You live in New York, USA, work as a financial advisor, and the climate is usually cold. Your new job is CEO of a new company in Dubai, UAE, and the weather is much hotter. Write down the outcomes you want, such as to have a new house, to enjoy your new job, and to move on with your family.
Then write down the decisions you need to make to reposition yourself. You need to buy a new house and sell the old one. You need to visit the new company’s headquarters before starting the job. Maybe take your family for a short vacation to know what to expect from the weather and get accustomed to living in the new city.
Execute the decisions according to your priorities to reposition yourself and your family.
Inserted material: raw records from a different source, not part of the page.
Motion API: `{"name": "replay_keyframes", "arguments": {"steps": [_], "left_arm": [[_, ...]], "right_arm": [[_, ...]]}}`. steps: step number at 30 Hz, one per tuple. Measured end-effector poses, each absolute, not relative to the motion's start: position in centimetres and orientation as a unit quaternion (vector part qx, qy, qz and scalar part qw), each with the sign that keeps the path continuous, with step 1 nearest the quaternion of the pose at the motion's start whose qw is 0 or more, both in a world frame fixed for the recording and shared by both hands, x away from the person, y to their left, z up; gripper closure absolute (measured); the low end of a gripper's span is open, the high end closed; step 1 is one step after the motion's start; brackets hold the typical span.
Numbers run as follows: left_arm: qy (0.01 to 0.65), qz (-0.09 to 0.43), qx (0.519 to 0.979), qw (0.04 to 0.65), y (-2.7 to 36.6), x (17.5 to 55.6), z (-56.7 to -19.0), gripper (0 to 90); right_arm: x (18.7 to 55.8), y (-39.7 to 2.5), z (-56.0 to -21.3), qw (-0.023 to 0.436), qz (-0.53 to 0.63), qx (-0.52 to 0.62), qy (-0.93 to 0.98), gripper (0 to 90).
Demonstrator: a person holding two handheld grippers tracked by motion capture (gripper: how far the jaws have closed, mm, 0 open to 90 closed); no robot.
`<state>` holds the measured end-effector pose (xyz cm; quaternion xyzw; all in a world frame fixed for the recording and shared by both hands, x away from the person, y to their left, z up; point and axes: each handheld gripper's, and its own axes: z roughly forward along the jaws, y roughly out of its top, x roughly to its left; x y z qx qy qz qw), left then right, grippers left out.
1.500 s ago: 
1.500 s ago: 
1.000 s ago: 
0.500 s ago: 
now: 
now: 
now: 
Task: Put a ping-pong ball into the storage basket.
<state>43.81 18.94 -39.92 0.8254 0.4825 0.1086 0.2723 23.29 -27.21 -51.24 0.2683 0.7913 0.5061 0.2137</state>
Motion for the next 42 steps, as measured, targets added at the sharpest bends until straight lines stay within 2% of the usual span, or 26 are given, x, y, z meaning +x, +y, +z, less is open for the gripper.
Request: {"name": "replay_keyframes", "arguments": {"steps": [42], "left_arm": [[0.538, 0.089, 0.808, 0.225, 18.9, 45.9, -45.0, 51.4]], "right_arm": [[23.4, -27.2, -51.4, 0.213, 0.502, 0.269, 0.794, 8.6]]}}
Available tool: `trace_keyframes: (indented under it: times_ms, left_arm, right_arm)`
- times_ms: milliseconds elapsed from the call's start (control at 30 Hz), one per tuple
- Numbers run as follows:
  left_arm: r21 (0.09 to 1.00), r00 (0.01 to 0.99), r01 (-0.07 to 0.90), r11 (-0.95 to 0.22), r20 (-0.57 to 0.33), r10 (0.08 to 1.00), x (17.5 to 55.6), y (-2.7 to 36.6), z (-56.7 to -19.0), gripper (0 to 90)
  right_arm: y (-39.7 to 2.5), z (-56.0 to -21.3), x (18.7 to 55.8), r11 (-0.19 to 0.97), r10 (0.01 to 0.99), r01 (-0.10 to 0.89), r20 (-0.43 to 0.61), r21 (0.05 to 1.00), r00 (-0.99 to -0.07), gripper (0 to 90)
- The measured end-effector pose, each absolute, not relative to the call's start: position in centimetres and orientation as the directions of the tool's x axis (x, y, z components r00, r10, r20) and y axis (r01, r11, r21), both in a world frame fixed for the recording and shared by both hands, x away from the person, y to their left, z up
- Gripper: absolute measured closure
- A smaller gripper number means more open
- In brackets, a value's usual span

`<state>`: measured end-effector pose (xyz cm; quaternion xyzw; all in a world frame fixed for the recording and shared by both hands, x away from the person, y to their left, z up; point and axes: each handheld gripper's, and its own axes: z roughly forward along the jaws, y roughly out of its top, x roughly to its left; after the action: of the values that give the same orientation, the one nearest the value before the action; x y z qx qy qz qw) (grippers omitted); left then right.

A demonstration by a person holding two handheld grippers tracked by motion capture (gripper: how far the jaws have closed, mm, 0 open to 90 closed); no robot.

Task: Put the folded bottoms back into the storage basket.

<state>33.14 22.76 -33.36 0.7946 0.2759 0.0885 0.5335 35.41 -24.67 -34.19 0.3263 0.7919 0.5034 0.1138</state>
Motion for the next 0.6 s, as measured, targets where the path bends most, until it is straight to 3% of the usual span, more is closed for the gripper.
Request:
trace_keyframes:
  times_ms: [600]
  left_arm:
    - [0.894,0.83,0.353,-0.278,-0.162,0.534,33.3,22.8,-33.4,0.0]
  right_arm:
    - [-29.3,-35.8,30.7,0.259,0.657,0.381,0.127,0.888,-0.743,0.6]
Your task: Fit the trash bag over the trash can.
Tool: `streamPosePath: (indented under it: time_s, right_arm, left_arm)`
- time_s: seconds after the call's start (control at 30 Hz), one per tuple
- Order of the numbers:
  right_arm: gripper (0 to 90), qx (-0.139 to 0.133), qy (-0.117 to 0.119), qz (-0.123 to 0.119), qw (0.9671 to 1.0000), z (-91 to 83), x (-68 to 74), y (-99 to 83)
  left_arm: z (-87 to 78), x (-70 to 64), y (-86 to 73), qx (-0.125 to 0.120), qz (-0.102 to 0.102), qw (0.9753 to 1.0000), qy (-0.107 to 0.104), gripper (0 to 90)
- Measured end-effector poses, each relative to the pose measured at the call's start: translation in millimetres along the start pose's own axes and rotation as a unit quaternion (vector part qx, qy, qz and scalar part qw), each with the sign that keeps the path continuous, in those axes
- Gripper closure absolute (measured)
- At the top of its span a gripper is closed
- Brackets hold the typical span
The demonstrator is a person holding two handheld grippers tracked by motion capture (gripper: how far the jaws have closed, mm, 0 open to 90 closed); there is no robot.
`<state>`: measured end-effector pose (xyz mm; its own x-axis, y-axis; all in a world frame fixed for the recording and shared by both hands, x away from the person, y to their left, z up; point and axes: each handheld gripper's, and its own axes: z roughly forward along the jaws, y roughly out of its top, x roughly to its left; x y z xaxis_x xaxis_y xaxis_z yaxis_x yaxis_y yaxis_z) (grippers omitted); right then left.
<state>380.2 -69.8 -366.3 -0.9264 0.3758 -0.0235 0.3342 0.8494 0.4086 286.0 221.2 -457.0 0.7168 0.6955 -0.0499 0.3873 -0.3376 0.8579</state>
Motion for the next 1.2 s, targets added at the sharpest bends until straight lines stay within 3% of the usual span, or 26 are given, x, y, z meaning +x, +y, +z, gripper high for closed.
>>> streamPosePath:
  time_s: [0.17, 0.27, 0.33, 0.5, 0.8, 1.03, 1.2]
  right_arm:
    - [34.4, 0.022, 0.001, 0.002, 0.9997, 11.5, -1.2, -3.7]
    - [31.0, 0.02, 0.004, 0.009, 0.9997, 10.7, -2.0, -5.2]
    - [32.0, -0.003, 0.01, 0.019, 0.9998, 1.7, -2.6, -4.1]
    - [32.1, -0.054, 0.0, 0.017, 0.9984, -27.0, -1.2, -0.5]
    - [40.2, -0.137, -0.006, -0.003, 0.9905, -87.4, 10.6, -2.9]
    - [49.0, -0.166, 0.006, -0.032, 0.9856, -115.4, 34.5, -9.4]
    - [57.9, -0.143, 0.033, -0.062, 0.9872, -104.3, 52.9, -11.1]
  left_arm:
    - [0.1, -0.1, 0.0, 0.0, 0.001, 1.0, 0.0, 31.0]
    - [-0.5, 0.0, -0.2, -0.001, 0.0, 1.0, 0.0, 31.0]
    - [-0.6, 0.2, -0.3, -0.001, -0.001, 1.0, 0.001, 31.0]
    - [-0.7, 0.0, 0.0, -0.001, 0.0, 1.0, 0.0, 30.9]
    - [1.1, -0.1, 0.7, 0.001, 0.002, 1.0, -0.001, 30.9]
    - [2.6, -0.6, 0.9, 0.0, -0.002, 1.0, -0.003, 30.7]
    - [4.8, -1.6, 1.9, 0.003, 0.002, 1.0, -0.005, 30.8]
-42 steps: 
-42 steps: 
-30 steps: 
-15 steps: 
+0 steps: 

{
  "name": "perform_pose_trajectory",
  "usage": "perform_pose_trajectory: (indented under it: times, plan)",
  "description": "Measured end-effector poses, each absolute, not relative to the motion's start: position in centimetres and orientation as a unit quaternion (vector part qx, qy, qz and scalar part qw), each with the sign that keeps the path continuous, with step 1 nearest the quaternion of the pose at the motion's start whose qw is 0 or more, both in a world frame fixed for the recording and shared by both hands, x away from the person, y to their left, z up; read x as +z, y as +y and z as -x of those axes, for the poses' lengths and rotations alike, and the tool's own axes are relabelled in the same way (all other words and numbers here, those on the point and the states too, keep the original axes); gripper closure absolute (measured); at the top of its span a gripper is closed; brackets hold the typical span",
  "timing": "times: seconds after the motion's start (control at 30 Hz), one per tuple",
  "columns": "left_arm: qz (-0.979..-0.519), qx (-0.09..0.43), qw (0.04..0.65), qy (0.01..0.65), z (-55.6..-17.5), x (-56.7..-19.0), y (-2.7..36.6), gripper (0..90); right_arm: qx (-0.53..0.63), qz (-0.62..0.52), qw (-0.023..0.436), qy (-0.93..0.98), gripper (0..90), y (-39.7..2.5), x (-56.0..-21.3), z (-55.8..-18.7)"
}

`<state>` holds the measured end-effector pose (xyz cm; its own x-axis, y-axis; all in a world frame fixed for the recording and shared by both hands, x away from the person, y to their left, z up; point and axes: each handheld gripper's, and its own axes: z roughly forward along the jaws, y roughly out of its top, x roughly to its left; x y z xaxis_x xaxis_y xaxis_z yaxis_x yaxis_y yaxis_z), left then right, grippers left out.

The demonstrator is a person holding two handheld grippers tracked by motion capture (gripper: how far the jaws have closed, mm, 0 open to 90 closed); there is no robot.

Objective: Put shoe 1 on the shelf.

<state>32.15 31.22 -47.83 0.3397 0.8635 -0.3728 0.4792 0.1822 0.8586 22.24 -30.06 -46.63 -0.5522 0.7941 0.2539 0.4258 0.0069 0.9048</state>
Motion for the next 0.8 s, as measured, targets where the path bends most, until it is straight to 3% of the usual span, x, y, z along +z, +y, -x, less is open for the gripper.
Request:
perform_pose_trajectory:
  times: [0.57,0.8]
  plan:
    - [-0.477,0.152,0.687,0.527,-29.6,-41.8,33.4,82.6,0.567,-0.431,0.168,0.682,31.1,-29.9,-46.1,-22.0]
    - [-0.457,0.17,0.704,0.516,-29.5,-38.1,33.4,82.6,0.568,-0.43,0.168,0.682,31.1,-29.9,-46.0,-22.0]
Decisions Positioning to people
Imagine your marriage is on the brink of divorce—you decide to reposition yourself within your marriage relationship.
Write down the outcomes you want, such as being happy in your marriage, have a warm relationship with your wife, be enthusiastic about going out together, and sharing your activities together.
Then write down the decisions you need to make to reposition yourself, such as apologizing for your mistakes, promising her to change, listening to her concerns, and so on.
Execute the decision according to your priorities.
Decisions Global Positioning
A typical timeline of your decisions during your lifetime is formed of millions of decisions, some of which are successful, while others are not.
When people think of a successful person’s inspiring story, they see it as a straight line. However, success stories are full of hills and downturns until the person reached the top if you look closely. If you watch a stock symbol for three months, you might see it as being in free fall; however, if you look at its 3-year chart, you might find that it has gained 300% during that period.
Think of your decisions as a way for a new position on a long timeline. This isn’t the first decision you’ll make, and hopefully, it’s not the last either. Decisions are not final destinations—they are simply tools to our goals.
Think of decisions as a road in the mountains. You can see the top you’re aiming for. However, you can’t go straight ahead, as that wouldn’t be life. Life is more complicated than that. You’ll face weather changes, such as rain, mud, lighting, snow, hail, storms, thunder, and bright sunshine on your way to the top. You’ll meet new people, and you’ll lose friends along the way.
If you think of your decisions as tools to the top, not as a destination in themselves, you’ll understand that making a decision is not the end of the world. If you are in doubt, change your direction at the next stop, stop and take the next train back, or go to another city.
Sometimes you’ll make a good decision, and sometimes you’ll make a bad decision with a disastrous outcome; however, if you have a long-term plan or see the bigger picture, you will feel more relaxed. You can always stand up again and make the right choice.